Teacher contract talks reach an impasse
NORRISTOWN » A teachers’ strike could be looming in the Methacton School District if an impasse in contract negotiations is not resolved within quickly approaching deadlines.
The school board announced in a press release that it has unilaterally filed a fact-finding request with the Pennsylvania Labor Relations Board in an effort to settle on a contract with the Methacton Education Association, which represents 403 educators who teach approximately 5,000 students in the district’s seven schools.
If the labor board accepts the school district’s request, a neutral third party will be assigned to perform a 40-day review of proposals from each side and file a report with contract recommendations.
The district and the union would then have 10 days to accept or reject the report in a process that would culminate on Nov. 19.
Although a strike is prohibited while fact-finding is underway, the Methacton Education Association could preclude the process should teachers choose to walk before Sept. 19.
According to the district, most major issues, including the development of salary schedules and work schedules, have been resolved, but a chasm remains between labor and management when it comes to health care coverage and premium sharing, which the district says it wants to bring in line with neighboring school districts.
The teachers, who say they were blind sided and disappointed by the district’s decision to unilaterally file for the fact-finding request a day after lengthy negotiations broke down, argue that they have made considerable concessions to help the district stay solvent through the Great Recession and feel disrespected by having being presented with a contract that would place them near the top of the county in terms of premium-sharing expense while remaining below the county average in salaries.
“Our goal is to settle the contract as soon as possible through bargaining,” said Diana Kernop, co-president of the Methacton Education Association. “We feel that there are very few issues separating us.”
With fact-finding, either party could put issues back in play that could block a more easily attainable settlement, she added.
“The district needs to continue to make an investment in their teachers. We work hard, and we’re a very high-performing district,” she said.

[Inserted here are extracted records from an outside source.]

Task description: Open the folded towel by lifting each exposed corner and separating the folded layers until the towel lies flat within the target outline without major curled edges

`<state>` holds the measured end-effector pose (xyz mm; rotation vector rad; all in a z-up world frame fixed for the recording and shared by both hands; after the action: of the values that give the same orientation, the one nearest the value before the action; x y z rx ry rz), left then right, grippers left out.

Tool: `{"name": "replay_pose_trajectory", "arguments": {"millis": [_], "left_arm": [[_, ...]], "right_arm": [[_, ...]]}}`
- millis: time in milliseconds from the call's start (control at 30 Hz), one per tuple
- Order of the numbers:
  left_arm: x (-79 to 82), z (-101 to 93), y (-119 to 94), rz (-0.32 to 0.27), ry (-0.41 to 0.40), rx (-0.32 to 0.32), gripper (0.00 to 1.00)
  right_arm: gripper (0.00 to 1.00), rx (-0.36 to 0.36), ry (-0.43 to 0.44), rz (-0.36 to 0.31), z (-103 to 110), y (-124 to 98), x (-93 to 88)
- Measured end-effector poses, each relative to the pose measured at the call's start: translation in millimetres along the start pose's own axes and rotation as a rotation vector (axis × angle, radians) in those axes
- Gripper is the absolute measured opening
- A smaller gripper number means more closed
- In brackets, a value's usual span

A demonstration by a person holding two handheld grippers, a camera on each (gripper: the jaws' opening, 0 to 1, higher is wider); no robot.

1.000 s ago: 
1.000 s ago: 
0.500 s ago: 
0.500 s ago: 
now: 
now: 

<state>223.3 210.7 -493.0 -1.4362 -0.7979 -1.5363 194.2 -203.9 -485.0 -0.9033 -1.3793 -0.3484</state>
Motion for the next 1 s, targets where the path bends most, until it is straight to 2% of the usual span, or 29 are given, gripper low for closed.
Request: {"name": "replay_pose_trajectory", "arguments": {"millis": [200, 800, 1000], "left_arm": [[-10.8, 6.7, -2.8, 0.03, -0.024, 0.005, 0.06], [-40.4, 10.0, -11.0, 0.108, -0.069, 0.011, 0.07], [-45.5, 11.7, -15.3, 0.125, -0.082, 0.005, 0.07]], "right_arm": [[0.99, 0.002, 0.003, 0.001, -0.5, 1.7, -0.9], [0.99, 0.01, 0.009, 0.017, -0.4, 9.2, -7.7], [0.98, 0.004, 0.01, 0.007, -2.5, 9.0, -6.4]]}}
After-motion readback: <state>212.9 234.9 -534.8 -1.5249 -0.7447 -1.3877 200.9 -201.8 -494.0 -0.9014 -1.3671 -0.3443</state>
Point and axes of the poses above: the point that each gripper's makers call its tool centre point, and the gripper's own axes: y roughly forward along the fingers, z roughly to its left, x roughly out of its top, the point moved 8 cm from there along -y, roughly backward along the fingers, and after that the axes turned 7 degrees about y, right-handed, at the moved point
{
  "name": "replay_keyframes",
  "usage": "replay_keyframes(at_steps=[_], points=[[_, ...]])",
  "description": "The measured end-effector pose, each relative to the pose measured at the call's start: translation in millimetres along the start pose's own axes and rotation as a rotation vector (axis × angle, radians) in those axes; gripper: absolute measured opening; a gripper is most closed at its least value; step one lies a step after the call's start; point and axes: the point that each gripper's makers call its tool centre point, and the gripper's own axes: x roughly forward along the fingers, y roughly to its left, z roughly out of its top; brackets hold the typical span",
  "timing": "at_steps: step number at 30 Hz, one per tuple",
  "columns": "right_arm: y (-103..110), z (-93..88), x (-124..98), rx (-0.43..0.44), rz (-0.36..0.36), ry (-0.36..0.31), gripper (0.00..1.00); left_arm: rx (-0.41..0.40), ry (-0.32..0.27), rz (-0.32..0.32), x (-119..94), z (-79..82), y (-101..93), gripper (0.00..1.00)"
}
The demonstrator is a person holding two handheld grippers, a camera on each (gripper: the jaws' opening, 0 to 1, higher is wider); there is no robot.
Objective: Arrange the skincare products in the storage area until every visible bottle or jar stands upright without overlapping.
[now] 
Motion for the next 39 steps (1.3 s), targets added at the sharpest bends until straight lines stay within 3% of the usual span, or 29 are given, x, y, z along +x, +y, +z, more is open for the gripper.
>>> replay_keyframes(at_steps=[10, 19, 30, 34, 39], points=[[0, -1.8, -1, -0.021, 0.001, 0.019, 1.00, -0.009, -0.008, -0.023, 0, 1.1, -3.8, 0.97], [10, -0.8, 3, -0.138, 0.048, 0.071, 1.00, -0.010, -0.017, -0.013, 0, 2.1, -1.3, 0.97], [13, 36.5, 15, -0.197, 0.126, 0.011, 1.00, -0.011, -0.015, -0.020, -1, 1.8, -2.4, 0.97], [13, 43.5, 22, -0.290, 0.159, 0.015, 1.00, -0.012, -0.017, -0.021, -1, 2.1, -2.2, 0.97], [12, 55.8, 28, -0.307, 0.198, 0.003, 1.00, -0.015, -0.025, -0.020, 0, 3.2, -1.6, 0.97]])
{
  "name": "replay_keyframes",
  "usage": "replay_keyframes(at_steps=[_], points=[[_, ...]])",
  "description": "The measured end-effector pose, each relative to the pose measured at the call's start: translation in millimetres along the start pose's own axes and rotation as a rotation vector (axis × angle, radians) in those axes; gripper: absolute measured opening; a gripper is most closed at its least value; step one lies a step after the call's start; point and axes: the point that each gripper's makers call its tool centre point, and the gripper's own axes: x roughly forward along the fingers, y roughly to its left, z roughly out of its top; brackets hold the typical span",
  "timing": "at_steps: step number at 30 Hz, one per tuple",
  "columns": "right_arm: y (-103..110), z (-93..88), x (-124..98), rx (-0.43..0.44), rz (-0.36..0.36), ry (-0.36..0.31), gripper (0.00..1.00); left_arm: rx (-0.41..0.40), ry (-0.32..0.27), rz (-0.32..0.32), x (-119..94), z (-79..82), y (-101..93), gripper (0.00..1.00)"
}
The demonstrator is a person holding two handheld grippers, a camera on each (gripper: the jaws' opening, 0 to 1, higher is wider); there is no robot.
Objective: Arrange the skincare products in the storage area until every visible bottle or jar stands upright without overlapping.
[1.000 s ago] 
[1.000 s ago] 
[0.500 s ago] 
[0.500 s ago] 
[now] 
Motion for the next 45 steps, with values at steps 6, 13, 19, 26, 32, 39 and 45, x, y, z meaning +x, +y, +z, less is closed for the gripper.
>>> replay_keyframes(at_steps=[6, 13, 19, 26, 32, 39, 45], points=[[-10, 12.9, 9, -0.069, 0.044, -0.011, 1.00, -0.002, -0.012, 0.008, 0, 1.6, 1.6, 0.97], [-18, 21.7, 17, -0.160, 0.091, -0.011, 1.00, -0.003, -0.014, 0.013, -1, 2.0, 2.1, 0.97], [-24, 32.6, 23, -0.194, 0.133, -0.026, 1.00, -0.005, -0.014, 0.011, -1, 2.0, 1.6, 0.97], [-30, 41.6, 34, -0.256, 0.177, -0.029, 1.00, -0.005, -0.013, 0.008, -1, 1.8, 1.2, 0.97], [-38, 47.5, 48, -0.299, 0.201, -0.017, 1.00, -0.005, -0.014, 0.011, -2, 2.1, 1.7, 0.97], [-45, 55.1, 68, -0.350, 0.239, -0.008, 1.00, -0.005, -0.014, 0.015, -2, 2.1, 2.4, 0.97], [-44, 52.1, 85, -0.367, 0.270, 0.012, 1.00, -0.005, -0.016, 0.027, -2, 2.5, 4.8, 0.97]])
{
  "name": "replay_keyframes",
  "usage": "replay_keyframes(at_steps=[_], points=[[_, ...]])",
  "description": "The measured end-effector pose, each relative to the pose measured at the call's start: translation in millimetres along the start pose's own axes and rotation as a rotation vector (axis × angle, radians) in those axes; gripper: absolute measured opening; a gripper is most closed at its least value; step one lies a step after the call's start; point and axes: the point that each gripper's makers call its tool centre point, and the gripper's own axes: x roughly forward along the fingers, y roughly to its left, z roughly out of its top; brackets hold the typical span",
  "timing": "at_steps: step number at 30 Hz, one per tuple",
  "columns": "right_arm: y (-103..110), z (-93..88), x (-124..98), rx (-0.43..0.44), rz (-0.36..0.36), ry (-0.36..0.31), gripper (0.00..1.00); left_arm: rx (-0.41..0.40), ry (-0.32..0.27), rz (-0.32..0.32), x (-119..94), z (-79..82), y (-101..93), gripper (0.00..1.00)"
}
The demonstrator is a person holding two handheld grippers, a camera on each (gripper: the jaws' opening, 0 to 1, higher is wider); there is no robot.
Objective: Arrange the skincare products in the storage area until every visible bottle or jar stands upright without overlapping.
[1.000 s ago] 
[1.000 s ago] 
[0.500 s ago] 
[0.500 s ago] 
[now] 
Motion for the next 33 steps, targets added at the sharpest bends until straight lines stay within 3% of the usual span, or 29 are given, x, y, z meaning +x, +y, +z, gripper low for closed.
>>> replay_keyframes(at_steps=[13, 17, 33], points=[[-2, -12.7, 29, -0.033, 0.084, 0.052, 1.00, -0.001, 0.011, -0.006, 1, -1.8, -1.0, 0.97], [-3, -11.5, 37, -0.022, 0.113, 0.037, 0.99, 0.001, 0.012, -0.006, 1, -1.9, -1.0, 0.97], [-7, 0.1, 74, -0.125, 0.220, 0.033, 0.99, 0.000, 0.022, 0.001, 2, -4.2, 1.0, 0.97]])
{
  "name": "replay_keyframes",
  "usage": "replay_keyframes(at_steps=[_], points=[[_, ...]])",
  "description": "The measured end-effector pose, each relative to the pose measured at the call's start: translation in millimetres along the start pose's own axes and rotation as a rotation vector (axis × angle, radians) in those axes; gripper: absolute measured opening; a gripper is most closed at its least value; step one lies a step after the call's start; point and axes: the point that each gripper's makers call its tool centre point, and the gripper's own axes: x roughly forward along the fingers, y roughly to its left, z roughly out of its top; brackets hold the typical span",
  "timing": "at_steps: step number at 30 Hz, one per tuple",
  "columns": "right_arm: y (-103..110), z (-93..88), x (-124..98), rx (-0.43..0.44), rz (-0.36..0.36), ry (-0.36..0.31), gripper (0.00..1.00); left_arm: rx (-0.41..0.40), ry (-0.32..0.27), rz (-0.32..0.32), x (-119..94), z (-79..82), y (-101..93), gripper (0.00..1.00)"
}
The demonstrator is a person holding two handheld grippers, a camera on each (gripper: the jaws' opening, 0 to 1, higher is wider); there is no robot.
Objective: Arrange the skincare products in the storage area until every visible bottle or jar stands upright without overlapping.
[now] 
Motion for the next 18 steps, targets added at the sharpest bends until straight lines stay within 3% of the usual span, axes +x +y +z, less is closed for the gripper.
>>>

Kernop cited a pay freeze and delayed salary increases in the previous two four-year contracts, respectively, as examples of concessions from teachers that allowed the district to “improve their finances dramatically.” She also pointed to the “countless hours” teachers put in during the restructuring period surrounding the recent closing of Audubon Elementary School and said for the first time in her 40-year career, she is seeing retention issues with teachers in the district.
“We want them to respect us and we want them to put education first, but you can’t put education first if you put teachers last,” Kernop said.
In a statement included with the release, school board President Chris Boardman expressed hope that the fact-finding process would help resolve the labor dispute “in a positive way.”
“We have been negotiating since January, utilized the support of a state mediator and have tried everything in our power to reach an agreement that is fair and fiscally responsible. I am hoping that factfinding will make this a reality. Also, I hope parents’ minds will be put at ease since a strike cannot occur during this process,” Boardman said.
On Wednesday, the Pennsylvania State Education Association representative leading the Methacton Education Association in bargaining submitted a proposal to the district’s chief negotiator on behalf of the teachers union. The union is waiting to find out whether the district will consider the proposal or present a counter offer.